**What the task requires**
Set down exactly the lines below, starting at the one that contains "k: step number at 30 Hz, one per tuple" and ending at the one that contains "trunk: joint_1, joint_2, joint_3", with both of those lines included and nothing else.

(Stored items from a collection)
______________________________

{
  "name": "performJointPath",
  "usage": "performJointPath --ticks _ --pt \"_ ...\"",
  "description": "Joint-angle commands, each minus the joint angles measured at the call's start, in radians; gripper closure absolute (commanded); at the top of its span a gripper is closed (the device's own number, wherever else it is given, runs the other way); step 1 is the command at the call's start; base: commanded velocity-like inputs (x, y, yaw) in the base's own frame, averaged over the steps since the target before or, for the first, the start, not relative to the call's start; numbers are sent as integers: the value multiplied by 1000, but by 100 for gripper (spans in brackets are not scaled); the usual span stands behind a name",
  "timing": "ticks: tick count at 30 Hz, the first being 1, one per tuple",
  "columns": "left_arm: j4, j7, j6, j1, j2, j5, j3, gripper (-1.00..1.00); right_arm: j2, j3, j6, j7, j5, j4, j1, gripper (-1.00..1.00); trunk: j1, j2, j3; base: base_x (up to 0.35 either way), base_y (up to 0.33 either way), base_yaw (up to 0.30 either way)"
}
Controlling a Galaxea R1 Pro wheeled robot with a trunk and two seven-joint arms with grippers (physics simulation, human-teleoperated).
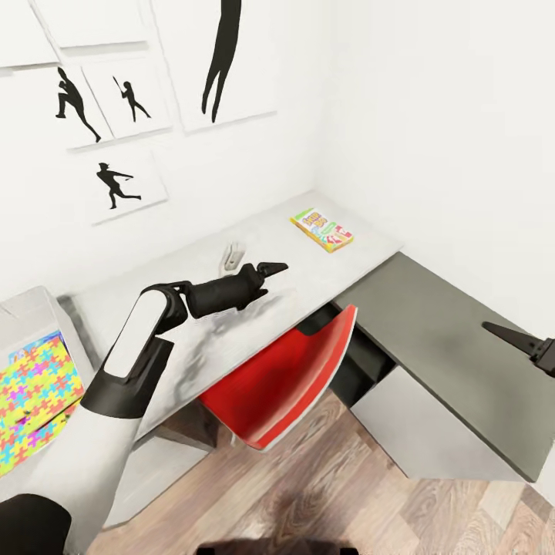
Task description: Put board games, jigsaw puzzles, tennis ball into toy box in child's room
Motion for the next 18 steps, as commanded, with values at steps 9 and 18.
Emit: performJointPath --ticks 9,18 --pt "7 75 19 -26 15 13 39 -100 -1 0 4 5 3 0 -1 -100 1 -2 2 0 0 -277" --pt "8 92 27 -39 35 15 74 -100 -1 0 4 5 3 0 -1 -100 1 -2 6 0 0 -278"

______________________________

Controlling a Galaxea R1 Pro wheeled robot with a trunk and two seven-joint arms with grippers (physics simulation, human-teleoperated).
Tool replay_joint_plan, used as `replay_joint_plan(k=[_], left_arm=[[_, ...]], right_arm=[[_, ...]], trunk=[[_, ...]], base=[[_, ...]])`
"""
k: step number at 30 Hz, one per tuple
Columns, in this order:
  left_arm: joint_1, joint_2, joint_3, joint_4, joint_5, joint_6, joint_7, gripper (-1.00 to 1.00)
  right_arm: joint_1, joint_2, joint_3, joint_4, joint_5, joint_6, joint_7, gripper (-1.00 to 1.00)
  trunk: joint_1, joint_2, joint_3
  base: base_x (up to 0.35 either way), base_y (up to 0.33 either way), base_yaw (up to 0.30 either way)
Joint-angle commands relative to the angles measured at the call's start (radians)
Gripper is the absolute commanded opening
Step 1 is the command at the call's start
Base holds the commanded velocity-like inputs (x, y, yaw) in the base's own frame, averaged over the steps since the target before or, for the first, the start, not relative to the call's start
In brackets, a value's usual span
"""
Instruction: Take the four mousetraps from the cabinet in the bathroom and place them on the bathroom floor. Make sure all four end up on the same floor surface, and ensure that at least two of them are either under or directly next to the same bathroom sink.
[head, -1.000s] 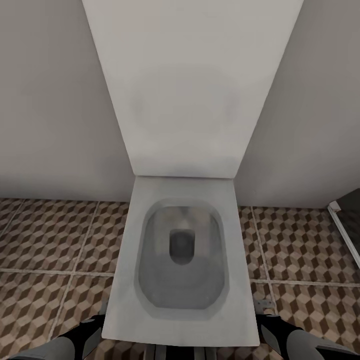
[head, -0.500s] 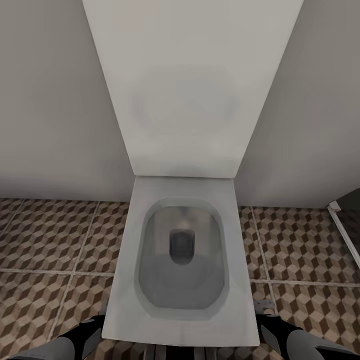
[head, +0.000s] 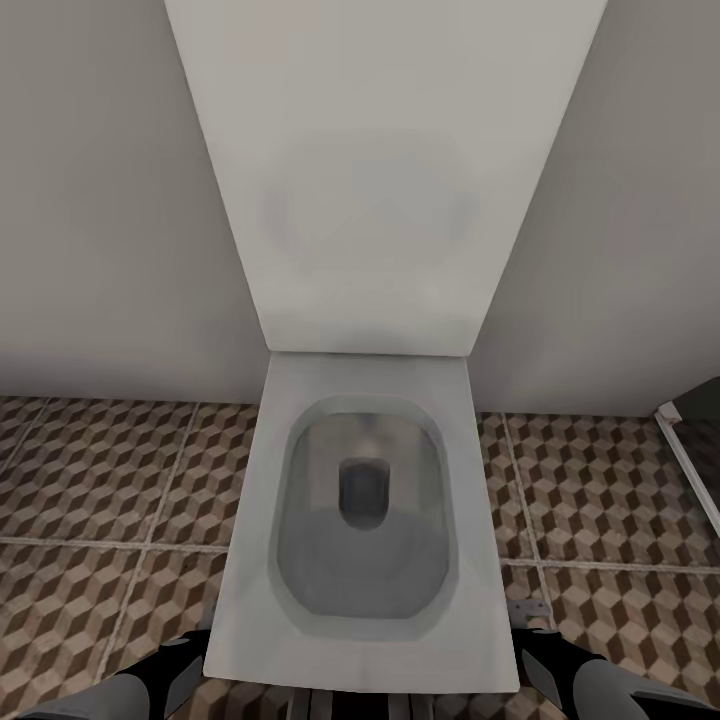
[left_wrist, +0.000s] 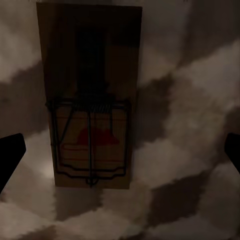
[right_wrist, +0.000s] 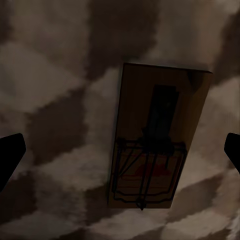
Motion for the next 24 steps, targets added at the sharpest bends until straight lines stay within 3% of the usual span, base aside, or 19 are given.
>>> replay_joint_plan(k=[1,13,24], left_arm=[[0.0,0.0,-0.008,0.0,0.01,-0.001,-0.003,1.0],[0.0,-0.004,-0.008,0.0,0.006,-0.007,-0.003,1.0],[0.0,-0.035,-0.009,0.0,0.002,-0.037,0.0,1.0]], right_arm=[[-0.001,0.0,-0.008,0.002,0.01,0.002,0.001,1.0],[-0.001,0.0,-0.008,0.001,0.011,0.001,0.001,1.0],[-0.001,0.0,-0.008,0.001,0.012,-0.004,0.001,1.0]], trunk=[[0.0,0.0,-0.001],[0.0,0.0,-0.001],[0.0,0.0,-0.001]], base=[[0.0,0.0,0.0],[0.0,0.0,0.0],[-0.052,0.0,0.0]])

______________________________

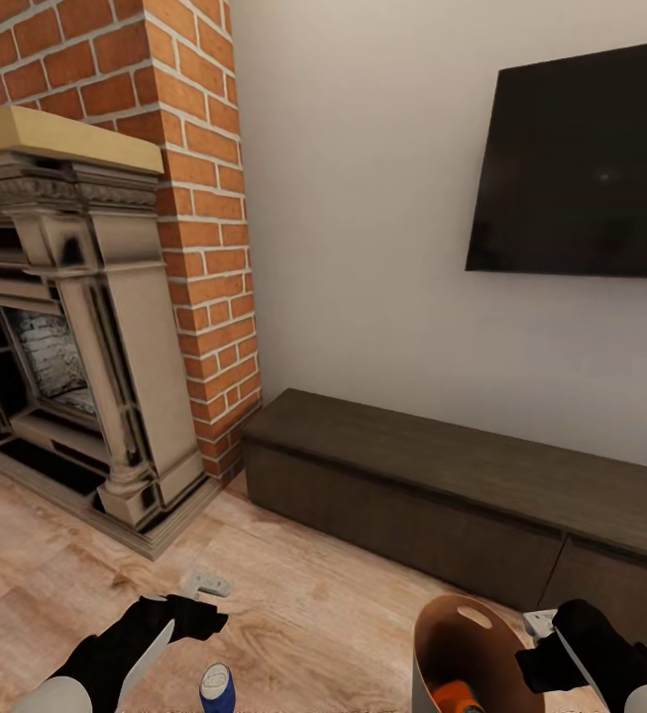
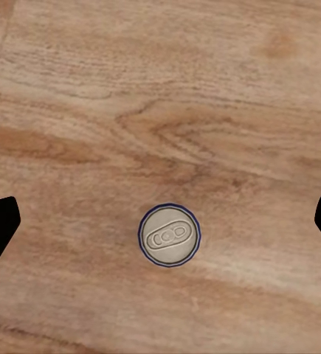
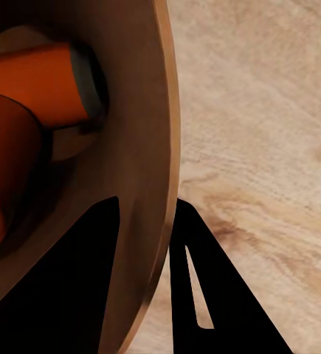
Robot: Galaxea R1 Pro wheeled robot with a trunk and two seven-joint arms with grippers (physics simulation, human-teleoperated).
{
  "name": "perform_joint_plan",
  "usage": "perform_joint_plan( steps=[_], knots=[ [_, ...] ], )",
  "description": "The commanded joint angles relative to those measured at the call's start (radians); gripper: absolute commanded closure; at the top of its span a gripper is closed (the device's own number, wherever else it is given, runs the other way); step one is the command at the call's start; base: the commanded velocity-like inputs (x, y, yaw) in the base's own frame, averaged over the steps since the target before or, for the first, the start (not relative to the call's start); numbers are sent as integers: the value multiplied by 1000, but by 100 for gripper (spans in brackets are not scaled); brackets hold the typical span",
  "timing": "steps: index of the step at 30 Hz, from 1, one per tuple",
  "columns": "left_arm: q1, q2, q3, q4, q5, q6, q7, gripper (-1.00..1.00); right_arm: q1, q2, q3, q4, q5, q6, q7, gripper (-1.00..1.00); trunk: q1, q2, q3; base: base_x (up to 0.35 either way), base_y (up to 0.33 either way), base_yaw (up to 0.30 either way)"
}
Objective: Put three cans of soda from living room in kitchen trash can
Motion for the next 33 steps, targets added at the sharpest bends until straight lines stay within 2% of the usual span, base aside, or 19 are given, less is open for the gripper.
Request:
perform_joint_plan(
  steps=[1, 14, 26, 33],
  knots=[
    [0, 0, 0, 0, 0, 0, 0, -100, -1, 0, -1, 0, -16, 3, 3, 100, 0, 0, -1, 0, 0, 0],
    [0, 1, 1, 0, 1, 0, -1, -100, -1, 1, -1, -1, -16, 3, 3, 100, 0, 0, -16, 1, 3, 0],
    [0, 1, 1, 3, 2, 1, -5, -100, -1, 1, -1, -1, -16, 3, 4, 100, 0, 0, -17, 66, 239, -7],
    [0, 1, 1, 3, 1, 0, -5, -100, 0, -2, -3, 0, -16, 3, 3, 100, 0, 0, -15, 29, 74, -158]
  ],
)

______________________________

**Exercise response**
k: step number at 30 Hz, one per tuple
Columns, in this order:
  left_arm: joint_1, joint_2, joint_3, joint_4, joint_5, joint_6, joint_7, gripper (-1.00 to 1.00)
  right_arm: joint_1, joint_2, joint_3, joint_4, joint_5, joint_6, joint_7, gripper (-1.00 to 1.00)
  trunk: joint_1, joint_2, joint_3

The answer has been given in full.